Research sheds light (literally) on cellular forces

Mechanical forces are a critical part of essential cellular behaviors, from muscle contraction to cell division. Exactly how they generate those forces, however, isn’t entirely understood. An artificial cellular environment and a photosensitive drug have now given researchers a clearer picture of the process and potentially clues to how cancer cells behave.

The results of that study, led by Michael Murrell, a Yale assistant professor of biomedical engineering, and his collaborators at the University College of London and Purdue University, are published today in Nature Communications.

How the organization of cells’ internal machine — the cytoskeleton — affects the forces they generate is a longstanding question, particularly regarding the differences between the cytoskeleton architectures in muscle cells and non-muscle cells.

In muscle cells, the cytoskeleton is highly organized; filaments of actin and myosin — two of the primary proteins that generate the mechanical forces in animal cells — are neatly aligned. The myosin acts as a motor, binding to the actin and then pulling it and releasing it. The actin filaments slide past the myosin, which repeats the process. This produces tensile forces, called “contracts,” that shorten the cytoskeleton.

These tensile forces are used for “pulling” on the extracellular matrix, which promotes cell migration. The contractions are described as “telescopic” — that is, the shortening increases in speed with the size (length) of the cytoskeletal machinery. Researchers have long assumed this to be the direct result of the organized structure of the cells’ architectures.

But the cytoskeleton of non-muscle cells appears to be very disordered. Actin filaments, known as F-actin, have varying lengths and no net orientation or polarity. And yet, contractility still happens.

Understanding these forces could help explain the behavior of cancer cells. “Metastasis is a very mechanical process,” said Murrell, senior author of the study and a member of the Yale Systems Biology Institute at Yale’s West Campus. “A tumor cell will break free from its local environment and move into the extracellular space. During this process, there are dramatic changes in the organization of F-actin and the cell’s ability to generate and transmit force. Understanding how organization and architecture relate to contractility would be very valuable.”

To better study the behavior of actin and myosin, Murrell’s research group purified these proteins from non-muscle cells and reconstructed them into a biomimetic model of the cytoskeleton. To control the activity, they used blebbistatin, a drug that inhibits myosin. For many researchers, the drug is frustrating because it is photosensitive and becomes inactive when blue light is used for imaging. For Murrell’s purposes, though, this “flaw” was perfect. By precisely directing the light, researchers could activate the myosin when and where they wanted, while keeping it stabilized (or inactive) in other parts of the cytoskeleton.

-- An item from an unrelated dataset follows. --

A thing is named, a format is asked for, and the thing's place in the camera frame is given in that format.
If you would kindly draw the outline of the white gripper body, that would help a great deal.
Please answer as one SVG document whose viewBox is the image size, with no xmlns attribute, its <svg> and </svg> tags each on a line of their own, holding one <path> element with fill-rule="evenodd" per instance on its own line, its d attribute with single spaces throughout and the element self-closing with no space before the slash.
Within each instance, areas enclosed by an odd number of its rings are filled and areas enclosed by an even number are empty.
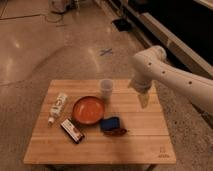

“It allows us to control contractility in space and time,” Murrell said. “We activated these regions of different sizes and studied the velocity of the contractions.”

The researchers found that the larger the area in which the cytoskeleton was activated, the higher the velocity of contractions generated by the actomyosin. This indicates that it’s the active and viscoelastic nature of the material — not the order seen in muscle cells — causing the telescopic contractility, they said.